Genetic analyses of cell death in maize (Zea mays, Poaceae) leaves reveal a distinct pathway operating in the camouflage1 mutant1

Mingshu Huang2,3 and David M. Braun2,4

2 Department of Biology, Pennsylvania State University, University Park, Pennsylvania 16802 USA 3 Current address: Department of Plant Biology, Cornell University, Ithaca, New York 14850 USA

ABSTRACT

Controlled cell death is vital for many physiological processes in plants, such as xylem development, the hypersensitive response (HR), and senescence; however, the pathways governing cell death are incompletely understood. Studies of mutants that display a cell-death phenotype have greatly contributed to our knowledge of how this process is regulated. The maize camouflage1 (cf1) mutant displays the novel phenotype of cell-specific death of bundle sheath (BS) cells in discrete yellow leaf tissues. To investigate the BS cell death in cf1 mutants, we characterized potential underlying factors. Hydrogen peroxide (H2O2) is known to be involved in many cell-death events in plants, including the HR. However, in vivo staining found no accumulation of H2O2 in cf1 mutant leaves. Additionally, genetic analyses determined that functional chloroplasts are required for cf1 BS cell death. These results demonstrate that cf1 BS cell death occurs via a distinct pathway from that seen in a functionally related maize mutant or in the HR, suggesting that cell death in maize leaves can be caused by multiple mechanisms.

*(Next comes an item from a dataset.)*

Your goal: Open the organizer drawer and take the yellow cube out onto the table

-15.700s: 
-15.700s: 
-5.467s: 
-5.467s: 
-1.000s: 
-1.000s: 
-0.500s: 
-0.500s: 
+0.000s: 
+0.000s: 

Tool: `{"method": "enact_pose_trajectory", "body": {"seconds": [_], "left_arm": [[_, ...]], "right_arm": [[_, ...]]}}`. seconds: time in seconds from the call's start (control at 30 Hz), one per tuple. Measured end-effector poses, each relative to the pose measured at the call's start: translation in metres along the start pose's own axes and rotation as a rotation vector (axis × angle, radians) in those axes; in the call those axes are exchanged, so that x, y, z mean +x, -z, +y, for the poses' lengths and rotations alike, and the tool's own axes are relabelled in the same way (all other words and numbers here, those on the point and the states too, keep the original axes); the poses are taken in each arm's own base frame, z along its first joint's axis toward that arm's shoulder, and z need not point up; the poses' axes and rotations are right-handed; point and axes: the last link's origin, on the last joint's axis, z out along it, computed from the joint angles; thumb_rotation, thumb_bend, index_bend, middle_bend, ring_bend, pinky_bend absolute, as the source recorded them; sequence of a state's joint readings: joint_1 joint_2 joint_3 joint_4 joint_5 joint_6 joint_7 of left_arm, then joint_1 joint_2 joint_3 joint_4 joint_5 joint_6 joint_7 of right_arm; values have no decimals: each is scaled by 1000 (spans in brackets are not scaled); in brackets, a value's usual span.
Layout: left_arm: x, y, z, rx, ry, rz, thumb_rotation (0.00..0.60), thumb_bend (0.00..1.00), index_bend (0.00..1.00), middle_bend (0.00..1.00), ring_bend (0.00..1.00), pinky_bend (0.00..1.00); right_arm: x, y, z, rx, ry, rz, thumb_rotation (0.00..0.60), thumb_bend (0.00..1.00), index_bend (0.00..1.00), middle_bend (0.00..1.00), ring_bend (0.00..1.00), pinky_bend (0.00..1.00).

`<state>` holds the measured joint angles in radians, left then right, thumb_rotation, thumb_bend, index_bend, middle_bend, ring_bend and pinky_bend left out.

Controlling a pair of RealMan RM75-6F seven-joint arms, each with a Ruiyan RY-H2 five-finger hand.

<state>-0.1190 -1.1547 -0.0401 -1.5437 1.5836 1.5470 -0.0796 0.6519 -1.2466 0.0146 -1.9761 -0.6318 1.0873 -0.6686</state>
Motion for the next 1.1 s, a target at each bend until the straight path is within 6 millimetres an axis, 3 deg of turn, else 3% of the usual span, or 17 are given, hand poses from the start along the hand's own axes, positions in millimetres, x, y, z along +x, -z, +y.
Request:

Key Words: bundle sheath cells • cf1 • chloroplast • programmed cell death • reactive oxygen species • Zea mays

Received for publication 6 August 2009. Accepted for publication 11 November 2009.

FOOTNOTES

1 The authors thank T. Omeis and S. Harkcom for excellent plant care. We also thank two anonymous reviewers for improvements to the manuscript and the members of the Braun and McSteen laboratories for discussion of the data and comments on the manuscript. This research was supported by start-up funds provided to D. Braun by Penn State University.

4 Author for correspondence (e-mail: dbraun{at}psu.edu)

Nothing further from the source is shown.